== ACTION ITEM ==
From the entries that follow, list every line in which the string "fluffy" appears.
--- DATA FOR REVIEW Enclosed Below ---
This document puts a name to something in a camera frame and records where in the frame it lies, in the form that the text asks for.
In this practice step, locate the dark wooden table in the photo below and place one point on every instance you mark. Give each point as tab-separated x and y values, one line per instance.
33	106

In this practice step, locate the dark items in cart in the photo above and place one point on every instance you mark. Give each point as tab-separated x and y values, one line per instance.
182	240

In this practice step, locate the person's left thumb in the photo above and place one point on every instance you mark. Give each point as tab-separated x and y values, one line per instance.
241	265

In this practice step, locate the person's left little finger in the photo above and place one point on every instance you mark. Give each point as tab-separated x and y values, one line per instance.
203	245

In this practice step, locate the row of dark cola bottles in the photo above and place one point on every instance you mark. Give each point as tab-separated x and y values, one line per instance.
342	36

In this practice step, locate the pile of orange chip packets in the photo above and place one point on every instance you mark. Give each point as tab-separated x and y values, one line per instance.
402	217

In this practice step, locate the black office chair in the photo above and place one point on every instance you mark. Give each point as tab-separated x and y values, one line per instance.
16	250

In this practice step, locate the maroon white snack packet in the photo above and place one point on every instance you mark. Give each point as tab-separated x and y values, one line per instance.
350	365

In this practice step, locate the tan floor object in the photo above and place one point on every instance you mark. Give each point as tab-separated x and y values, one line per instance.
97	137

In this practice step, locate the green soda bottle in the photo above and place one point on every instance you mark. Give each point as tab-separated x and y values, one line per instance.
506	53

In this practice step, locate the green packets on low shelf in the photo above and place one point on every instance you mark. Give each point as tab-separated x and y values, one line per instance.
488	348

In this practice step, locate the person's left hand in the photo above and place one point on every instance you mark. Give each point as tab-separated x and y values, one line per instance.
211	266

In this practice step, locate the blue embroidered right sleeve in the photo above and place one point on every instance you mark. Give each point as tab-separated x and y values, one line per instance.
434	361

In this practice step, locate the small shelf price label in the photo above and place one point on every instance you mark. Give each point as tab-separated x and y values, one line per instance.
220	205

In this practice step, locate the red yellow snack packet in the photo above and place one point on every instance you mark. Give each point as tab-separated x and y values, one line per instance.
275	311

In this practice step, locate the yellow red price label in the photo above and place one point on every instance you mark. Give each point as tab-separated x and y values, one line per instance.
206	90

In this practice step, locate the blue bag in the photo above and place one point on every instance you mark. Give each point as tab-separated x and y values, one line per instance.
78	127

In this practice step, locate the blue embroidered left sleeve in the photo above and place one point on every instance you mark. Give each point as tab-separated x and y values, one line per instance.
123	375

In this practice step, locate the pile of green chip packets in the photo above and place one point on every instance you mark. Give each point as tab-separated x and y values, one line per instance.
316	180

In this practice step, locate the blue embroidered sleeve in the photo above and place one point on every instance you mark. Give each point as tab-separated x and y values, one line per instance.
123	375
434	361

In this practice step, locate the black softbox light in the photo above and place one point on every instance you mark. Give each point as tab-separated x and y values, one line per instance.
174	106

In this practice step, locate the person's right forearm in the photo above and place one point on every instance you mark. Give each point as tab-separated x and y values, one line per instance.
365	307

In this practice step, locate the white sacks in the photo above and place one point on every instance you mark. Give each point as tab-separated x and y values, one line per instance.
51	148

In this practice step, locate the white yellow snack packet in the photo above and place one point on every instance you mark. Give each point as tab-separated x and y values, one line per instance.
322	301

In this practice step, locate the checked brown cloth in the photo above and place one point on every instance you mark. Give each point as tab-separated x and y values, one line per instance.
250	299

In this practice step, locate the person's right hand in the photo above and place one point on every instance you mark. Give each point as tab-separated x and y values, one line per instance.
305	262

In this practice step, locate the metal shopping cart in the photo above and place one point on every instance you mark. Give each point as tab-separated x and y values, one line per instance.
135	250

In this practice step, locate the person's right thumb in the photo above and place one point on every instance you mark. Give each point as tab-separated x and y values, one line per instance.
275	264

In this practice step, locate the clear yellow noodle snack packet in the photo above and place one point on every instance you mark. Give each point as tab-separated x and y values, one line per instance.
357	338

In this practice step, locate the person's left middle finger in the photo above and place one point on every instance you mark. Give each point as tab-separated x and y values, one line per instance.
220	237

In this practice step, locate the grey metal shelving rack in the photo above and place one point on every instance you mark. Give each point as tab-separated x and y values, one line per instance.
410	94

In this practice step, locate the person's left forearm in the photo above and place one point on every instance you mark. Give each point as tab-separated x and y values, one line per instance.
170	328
--- End of Enclosed DATA FOR REVIEW ---
--- DATA FOR REVIEW Enclosed Below ---
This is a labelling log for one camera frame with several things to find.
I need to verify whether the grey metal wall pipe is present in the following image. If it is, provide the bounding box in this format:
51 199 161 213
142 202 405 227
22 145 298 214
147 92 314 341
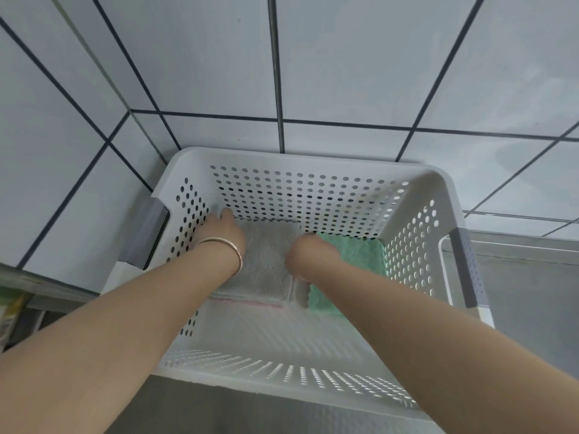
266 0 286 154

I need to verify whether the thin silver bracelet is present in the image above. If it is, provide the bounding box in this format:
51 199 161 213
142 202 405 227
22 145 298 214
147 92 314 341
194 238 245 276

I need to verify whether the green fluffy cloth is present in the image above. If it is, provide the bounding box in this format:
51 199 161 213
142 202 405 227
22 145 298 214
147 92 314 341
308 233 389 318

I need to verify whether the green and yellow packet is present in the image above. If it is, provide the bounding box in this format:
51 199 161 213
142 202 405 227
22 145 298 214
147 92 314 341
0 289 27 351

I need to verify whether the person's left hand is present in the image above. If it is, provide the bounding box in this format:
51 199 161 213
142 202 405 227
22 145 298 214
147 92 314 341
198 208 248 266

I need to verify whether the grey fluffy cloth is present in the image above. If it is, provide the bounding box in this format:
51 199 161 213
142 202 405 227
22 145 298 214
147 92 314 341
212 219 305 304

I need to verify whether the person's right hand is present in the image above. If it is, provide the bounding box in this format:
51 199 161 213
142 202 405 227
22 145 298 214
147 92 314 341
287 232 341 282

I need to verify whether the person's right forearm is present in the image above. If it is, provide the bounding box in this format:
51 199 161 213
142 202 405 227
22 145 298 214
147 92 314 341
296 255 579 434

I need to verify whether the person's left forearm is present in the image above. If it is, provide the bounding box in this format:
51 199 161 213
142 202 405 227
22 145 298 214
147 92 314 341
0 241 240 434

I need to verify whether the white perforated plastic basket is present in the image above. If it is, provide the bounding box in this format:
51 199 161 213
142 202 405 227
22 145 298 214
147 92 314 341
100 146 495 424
--- End of Enclosed DATA FOR REVIEW ---
== EXERCISE OUTPUT ==
I need to verify whether the green fluffy cloth is present in the image above. If it is, provide the bounding box in this format:
I need to verify whether the grey fluffy cloth is present in the image above. If it is, provide the bounding box in this format:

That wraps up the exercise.